• PROBLEM TO WORK ON: Filter the lines below, copying only those with the string "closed".

• EXERCISE MATERIAL:
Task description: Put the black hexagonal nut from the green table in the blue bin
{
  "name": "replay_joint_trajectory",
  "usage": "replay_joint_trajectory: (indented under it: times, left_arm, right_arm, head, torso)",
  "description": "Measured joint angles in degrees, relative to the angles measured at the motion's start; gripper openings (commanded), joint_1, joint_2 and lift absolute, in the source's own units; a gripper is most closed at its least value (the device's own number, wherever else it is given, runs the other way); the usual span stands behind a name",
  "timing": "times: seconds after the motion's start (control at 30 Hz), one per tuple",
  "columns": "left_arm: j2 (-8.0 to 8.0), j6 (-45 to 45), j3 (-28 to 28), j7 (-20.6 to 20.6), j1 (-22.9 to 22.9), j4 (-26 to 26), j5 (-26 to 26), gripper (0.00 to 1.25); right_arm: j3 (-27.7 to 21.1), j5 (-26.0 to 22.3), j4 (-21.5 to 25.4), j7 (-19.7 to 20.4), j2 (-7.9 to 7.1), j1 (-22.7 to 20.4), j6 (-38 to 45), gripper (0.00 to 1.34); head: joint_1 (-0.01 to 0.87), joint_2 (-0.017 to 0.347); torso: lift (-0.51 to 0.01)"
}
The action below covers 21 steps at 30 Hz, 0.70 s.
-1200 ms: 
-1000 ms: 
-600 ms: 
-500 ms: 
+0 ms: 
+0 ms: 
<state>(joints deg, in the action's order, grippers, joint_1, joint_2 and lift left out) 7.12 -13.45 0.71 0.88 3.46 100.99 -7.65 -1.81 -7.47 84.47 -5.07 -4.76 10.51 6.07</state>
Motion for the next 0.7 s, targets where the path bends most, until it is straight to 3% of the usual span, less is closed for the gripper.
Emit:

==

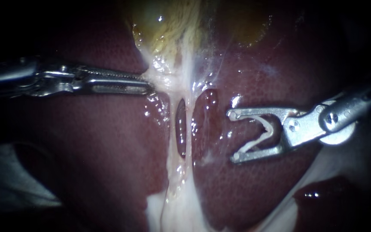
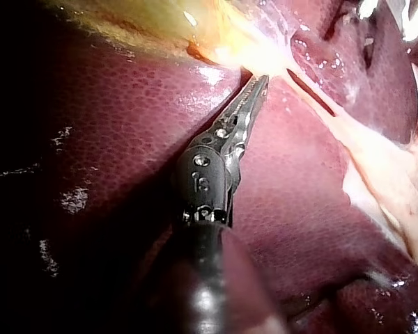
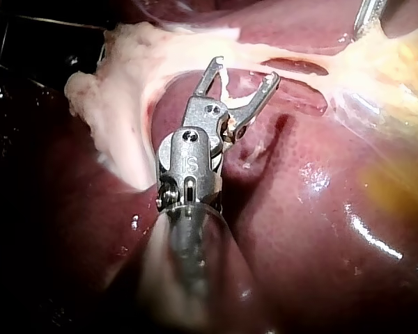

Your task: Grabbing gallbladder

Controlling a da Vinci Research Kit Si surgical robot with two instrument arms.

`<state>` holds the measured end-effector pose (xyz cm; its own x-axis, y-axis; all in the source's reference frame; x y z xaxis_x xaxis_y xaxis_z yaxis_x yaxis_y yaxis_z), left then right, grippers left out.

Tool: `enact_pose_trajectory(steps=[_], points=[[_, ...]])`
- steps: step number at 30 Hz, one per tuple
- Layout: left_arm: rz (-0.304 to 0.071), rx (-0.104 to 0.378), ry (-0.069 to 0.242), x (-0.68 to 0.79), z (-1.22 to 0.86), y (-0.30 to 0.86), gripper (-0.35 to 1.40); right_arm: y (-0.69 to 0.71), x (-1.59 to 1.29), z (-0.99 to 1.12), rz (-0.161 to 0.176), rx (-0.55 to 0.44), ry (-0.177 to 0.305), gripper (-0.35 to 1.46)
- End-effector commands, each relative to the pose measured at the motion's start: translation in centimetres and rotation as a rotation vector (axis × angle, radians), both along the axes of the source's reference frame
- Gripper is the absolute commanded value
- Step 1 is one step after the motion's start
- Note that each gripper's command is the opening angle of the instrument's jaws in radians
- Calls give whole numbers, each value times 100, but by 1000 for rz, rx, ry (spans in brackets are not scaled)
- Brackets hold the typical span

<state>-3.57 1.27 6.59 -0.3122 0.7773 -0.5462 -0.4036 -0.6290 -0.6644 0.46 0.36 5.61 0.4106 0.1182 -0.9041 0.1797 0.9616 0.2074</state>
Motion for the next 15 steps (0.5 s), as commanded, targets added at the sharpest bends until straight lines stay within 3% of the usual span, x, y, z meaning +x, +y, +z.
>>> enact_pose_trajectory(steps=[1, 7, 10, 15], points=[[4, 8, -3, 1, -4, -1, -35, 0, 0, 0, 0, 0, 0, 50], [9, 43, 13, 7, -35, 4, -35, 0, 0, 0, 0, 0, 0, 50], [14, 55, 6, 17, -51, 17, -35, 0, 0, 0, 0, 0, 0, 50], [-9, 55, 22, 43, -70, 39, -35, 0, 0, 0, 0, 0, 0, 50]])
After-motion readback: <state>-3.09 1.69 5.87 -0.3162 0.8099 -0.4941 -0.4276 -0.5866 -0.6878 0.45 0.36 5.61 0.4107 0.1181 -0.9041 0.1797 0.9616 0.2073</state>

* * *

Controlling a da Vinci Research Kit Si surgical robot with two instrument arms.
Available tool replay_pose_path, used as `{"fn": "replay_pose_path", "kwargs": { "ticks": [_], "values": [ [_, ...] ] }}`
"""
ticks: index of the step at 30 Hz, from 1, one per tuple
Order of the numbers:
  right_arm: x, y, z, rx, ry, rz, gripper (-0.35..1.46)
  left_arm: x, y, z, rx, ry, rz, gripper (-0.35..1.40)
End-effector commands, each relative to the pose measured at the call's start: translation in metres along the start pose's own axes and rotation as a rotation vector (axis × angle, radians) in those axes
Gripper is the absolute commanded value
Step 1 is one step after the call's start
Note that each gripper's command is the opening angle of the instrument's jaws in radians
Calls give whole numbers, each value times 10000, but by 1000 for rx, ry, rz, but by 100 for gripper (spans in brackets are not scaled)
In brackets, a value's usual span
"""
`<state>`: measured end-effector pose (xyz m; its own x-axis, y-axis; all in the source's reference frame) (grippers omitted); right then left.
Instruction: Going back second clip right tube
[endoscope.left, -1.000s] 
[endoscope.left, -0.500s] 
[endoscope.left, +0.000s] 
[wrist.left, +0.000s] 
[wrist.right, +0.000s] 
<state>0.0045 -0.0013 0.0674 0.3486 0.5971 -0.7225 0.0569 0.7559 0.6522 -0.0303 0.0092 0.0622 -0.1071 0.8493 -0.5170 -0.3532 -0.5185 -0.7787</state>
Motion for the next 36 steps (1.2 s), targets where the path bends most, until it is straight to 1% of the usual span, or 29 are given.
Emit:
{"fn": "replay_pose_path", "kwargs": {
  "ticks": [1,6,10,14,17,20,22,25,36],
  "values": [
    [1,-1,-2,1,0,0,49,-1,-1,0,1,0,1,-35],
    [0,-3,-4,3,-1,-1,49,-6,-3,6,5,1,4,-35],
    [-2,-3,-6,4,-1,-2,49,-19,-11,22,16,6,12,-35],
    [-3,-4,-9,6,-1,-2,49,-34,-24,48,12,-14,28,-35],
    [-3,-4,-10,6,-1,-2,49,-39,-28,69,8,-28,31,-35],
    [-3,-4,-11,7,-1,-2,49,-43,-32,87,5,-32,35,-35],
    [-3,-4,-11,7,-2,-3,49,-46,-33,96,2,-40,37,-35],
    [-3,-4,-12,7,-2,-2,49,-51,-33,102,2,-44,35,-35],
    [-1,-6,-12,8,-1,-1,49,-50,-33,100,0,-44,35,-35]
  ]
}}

• EXPECTED OUTPUT:
  "description": "Measured joint angles in degrees, relative to the angles measured at the motion's start; gripper openings (commanded), joint_1, joint_2 and lift absolute, in the source's own units; a gripper is most closed at its least value (the device's own number, wherever else it is given, runs the other way); the usual span stands behind a name",
Motion for the next 0.7 s, targets where the path bends most, until it is straight to 3% of the usual span, less is closed for the gripper.

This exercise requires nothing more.